Fig. 6. Example of playing with the trem off, cutouts from the
screen. The
trunks and the chest form a Helmholtz resonator that is
excited by the changes in pipe flow U_{o}. Fig 6 is an example of what happens to chest pressure when trem is not used. This is characteristic of all organs and is sometimes described as 'the life' of the organ. The classical way to hear it is to continuously play a treble pipe, simultaneously hitting a series of staccato chords in the bass. The induced pressure variations in the chest will then cause the treble pipe to twitter (=tremulate).
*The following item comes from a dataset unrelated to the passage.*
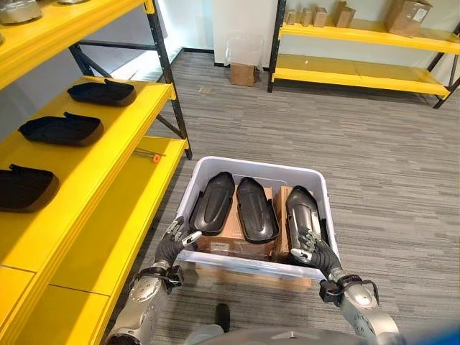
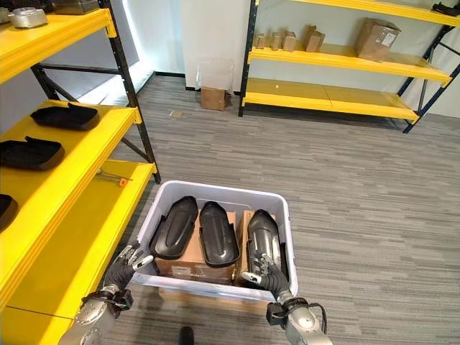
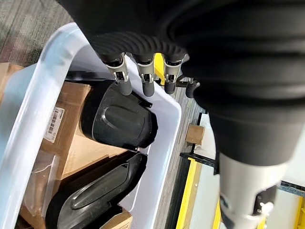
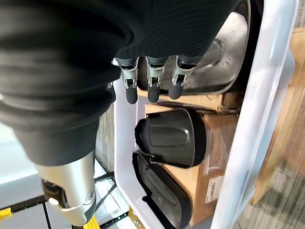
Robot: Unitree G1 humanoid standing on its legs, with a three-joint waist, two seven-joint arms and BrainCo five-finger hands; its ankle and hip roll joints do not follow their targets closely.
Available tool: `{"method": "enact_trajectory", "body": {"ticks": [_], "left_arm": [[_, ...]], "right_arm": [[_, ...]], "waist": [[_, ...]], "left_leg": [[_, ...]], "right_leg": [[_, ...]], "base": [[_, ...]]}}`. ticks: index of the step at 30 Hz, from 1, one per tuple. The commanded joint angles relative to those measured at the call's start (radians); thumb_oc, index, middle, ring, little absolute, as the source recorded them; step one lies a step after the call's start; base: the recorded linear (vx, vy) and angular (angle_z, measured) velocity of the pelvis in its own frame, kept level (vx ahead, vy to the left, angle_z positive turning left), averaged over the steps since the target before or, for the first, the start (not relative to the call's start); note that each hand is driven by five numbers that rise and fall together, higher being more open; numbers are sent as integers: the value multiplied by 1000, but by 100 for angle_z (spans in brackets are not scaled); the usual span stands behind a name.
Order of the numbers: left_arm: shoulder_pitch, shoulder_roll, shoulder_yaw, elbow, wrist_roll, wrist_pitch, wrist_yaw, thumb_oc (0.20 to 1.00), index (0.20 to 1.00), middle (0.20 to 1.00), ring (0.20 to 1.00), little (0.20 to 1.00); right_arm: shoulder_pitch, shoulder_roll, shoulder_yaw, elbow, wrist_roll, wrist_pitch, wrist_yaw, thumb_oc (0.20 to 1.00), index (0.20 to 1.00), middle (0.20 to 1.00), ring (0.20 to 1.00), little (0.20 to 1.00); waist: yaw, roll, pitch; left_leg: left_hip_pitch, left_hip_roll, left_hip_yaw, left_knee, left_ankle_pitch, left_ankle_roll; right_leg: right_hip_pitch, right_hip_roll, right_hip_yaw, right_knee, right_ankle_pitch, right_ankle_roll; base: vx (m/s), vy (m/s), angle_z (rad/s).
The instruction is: Move parts from the plastic box to the shelf.
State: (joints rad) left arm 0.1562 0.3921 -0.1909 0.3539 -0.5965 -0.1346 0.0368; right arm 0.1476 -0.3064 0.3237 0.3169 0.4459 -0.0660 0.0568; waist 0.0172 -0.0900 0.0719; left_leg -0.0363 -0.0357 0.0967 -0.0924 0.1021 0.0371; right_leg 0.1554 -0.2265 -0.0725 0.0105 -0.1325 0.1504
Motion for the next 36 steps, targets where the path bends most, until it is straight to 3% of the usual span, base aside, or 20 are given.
{"method": "enact_trajectory", "body": {"ticks": [1,4,5,6,7,9,10,11,13,14,17,25,33,36], "left_arm": [[-5,-8,21,-79,36,-43,-9,1000,1000,1000,1000,1000],[-38,0,4,-88,42,-44,-6,1000,1000,1000,1000,1000],[-38,0,4,-88,42,-44,-6,1000,1000,1000,1000,1000],[-64,2,-11,-90,43,-44,0,1000,1000,1000,1000,1000],[-76,4,-17,-97,38,-46,2,1000,1000,1000,1000,1000],[-80,-1,-19,-100,36,-48,6,1000,1000,1000,1000,1000],[-82,-13,-17,-100,25,-48,9,1000,1000,1000,1000,1000],[-83,-14,-13,-102,15,-50,8,1000,1000,1000,1000,1000],[-79,-15,-10,-101,1,-55,13,1000,1000,1000,1000,1000],[-68,-16,-3,-110,-2,-54,3,1000,1000,1000,1000,1000],[-56,-23,-14,-98,3,-53,-16,1000,1000,1000,1000,1000],[-18,-35,-29,-127,-13,-45,-51,1000,1000,1000,1000,1000],[35,-22,22,-176,-19,-48,-60,1000,1000,1000,1000,1000],[26,-15,70,-263,-59,-76,-62,1000,1000,1000,1000,1000]], "right_arm": [[-45,-41,2,-61,-19,-35,7,1000,1000,1000,1000,1000],[-78,-17,28,-53,20,-38,9,1000,1000,1000,1000,1000],[-79,-17,28,-53,20,-38,9,1000,1000,1000,1000,1000],[-104,-8,55,-66,50,-39,19,1000,1000,1000,1000,1000],[-119,-11,72,-78,49,-41,22,1000,1000,1000,1000,1000],[-123,-13,83,-89,47,-45,25,1000,1000,1000,1000,1000],[-137,-3,93,-82,50,-43,15,1000,1000,1000,1000,1000],[-143,-4,93,-93,62,-44,14,1000,1000,1000,1000,1000],[-136,-16,92,-110,47,-45,14,1000,1000,1000,1000,1000],[-119,-23,78,-127,31,-43,17,1000,1000,1000,1000,1000],[-94,-44,59,-117,25,-41,12,1000,1000,1000,1000,1000],[-60,-89,-4,-110,-1,-50,6,1000,1000,1000,1000,1000],[-54,-124,-73,-185,-2,-79,-2,1000,1000,1000,1000,1000],[-109,-147,-115,-254,-23,-111,-24,1000,1000,1000,1000,1000]], "waist": [[4,23,-2],[-2,32,14],[-2,31,13],[-9,49,35],[-15,63,55],[-16,75,70],[-21,88,75],[-25,89,79],[-21,74,84],[-21,59,87],[-33,41,68],[-47,58,36],[-48,78,40],[-45,86,57]], "left_leg": [[-17,102,-22,123,-136,-33],[-34,79,-43,150,-154,-9],[-37,78,-43,151,-154,-9],[-34,69,-52,161,-163,7],[-27,69,-53,163,-164,16],[-13,71,-55,157,-168,19],[20,72,-48,131,-171,10],[34,77,-48,119,-173,-1],[55,96,-32,122,-192,-27],[62,104,-32,135,-195,-40],[67,142,-42,119,-179,-67],[88,195,-55,85,-158,-101],[97,204,-39,50,-146,-107],[69,200,-30,35,-135,-113]], "right_leg": [[-52,-23,-16,64,101,33],[-121,-29,15,213,175,45],[-124,-29,16,216,174,46],[-187,-34,29,335,234,39],[-227,-24,37,402,253,31],[-261,-14,37,441,233,23],[-295,-26,18,353,184,8],[-292,-40,13,281,173,8],[-286,-94,-40,111,188,13],[-240,-107,-67,88,197,21],[-208,-68,-70,64,176,20],[-153,-26,-119,50,129,2],[-159,-21,-109,43,121,2],[-178,-24,-103,6,136,6]], "base": [[41,66,-11],[4,118,3],[-48,131,25],[-60,151,39],[-61,150,35],[24,84,17],[125,34,4],[165,-66,-24],[150,-186,-49],[134,-218,-36],[106,-190,13],[118,-130,27],[57,-30,-3],[-34,11,-5]]}}
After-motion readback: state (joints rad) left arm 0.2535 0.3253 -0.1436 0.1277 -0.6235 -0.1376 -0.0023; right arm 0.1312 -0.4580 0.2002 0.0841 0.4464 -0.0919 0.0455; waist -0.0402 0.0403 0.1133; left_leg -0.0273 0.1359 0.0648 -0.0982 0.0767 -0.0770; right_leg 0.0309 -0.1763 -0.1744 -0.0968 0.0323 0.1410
In classical organ building there is a common recommendation the trunk from reservoir to chest should be made wide and short in order to minimize this effect. But in case you do so, this is counter productive when connecting a trem. 
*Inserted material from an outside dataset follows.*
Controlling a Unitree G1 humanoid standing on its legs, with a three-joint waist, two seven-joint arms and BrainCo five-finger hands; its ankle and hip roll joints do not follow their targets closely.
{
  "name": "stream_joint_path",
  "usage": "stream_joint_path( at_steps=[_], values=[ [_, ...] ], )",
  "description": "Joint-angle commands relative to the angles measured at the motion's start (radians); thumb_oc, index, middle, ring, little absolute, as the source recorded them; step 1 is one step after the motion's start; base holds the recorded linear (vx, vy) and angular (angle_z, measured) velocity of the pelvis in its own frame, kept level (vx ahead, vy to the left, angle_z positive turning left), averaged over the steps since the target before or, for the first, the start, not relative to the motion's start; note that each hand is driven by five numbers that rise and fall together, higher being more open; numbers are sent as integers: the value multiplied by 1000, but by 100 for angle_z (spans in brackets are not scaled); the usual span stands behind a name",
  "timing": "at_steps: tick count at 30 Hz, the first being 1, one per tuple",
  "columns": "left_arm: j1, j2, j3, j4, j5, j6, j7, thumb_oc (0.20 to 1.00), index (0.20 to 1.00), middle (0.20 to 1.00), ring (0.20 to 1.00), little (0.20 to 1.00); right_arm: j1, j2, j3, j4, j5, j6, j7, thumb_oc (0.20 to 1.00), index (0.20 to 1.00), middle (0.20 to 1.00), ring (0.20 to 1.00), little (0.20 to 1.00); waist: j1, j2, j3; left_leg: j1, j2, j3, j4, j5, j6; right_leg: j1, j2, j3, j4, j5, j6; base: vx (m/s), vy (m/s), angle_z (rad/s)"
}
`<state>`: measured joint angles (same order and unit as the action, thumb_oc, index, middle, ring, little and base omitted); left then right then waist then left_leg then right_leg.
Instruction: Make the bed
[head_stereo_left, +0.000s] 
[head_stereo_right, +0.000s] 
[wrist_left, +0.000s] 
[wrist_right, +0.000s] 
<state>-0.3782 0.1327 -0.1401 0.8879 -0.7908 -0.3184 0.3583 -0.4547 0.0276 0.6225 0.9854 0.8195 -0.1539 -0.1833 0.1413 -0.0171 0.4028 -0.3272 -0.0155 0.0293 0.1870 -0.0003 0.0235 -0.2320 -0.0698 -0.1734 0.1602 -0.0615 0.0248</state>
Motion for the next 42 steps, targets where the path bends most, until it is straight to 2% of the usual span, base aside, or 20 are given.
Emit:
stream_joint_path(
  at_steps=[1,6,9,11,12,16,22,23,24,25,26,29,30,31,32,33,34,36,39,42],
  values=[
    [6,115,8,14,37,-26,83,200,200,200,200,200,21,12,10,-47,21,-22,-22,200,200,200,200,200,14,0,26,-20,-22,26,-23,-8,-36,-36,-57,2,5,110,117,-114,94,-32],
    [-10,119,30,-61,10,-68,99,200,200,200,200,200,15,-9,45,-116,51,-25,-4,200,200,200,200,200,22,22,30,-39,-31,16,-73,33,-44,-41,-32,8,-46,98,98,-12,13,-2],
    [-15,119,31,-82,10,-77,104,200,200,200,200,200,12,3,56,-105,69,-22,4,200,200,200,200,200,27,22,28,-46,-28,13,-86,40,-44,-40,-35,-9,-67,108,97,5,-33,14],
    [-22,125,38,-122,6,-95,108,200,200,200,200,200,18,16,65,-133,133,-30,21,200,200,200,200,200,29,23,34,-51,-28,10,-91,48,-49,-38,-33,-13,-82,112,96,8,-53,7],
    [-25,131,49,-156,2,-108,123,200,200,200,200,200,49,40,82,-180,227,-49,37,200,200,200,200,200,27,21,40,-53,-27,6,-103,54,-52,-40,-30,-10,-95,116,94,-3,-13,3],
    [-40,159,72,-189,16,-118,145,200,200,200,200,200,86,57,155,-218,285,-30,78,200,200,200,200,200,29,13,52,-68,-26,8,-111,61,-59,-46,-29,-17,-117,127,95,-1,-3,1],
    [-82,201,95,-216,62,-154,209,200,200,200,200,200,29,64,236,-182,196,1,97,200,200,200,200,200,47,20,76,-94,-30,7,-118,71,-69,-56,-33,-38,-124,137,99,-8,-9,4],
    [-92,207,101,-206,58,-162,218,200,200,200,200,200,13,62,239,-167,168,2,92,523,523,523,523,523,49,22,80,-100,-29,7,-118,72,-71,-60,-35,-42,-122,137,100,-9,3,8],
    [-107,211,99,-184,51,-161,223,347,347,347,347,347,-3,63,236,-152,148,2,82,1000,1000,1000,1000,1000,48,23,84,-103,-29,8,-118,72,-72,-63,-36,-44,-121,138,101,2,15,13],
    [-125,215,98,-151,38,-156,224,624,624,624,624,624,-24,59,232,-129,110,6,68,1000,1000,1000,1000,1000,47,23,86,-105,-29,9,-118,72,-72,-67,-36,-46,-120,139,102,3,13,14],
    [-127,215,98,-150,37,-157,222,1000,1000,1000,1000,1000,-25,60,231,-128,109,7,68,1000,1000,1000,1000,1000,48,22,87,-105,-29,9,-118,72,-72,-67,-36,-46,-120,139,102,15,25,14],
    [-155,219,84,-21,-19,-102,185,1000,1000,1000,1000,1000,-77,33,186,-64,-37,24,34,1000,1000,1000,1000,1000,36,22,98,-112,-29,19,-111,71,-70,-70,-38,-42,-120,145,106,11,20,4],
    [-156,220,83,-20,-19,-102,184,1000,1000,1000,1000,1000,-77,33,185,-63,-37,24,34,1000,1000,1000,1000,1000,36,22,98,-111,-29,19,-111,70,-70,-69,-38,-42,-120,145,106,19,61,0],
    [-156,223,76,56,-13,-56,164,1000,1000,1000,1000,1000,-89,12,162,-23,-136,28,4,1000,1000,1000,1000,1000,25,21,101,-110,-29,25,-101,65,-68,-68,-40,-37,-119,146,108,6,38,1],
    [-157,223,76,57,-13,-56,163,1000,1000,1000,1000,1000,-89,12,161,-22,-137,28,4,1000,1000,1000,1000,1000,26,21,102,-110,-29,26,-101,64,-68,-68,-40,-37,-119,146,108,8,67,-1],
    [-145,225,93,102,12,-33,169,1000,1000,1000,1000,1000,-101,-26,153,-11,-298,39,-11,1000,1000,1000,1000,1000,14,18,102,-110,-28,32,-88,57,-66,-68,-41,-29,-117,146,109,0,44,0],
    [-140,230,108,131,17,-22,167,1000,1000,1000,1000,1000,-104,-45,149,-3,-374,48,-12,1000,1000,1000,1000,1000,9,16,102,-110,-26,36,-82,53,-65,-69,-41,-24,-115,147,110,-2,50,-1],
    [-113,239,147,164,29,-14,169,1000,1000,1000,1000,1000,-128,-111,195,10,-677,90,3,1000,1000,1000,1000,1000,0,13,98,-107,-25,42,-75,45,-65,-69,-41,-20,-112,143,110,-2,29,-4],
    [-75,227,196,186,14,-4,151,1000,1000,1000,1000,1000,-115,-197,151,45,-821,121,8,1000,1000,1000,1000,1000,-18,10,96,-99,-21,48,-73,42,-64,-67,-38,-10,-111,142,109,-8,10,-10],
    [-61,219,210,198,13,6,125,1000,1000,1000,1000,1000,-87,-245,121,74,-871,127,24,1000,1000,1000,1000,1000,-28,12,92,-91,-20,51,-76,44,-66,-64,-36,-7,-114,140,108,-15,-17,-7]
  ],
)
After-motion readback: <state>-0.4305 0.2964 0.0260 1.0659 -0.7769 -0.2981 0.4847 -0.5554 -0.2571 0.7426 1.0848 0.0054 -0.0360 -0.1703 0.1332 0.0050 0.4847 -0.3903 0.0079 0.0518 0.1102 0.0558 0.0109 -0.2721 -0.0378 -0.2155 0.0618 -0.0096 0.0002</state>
DiscussionIn an existing installation most parameters like trunk and trem bellows dimensions are already given. Then you can examine what happens when changing the parameters A_{1}, A_{2}, and m_{b} supposed to be the normal parameters for an adjustment.The net airflow consumption of the trem is U_{1} which has a waveform typically reminding of half sinusoids, skewed to the right. This excitation shape is typical for many airflow interrupting devices like reed pipes, diaphones, orchestral reed and brass instuments, and the human glottis. Indeed the whole trem system can be likened to a diaphone pipe, blown backwards from its mouth at the supply regulator. Like in the mentioned examples the pulse flow from the interrupter is connected to a resonator, in our case the trunks and the chest, to produce an amplified flow oscillation U_{r} at the mouth, and which may reach quite high values. It should be noted that part of a trem cycle this flow may go backwards to refill the regulator. The regulator is supposed to deliver a constant pressure P_{o}. Even when it manages to do so, its bellows lid will oscillate because of the alternating U_{r}. Example calculation: With U_{r} about
sinusoidal 100 lit/sec peak/peak at 7 Hz, then the volume
displacement in the regulator will be U/(2π *f) = 100/(2π*7) = 2.3 lit p/p.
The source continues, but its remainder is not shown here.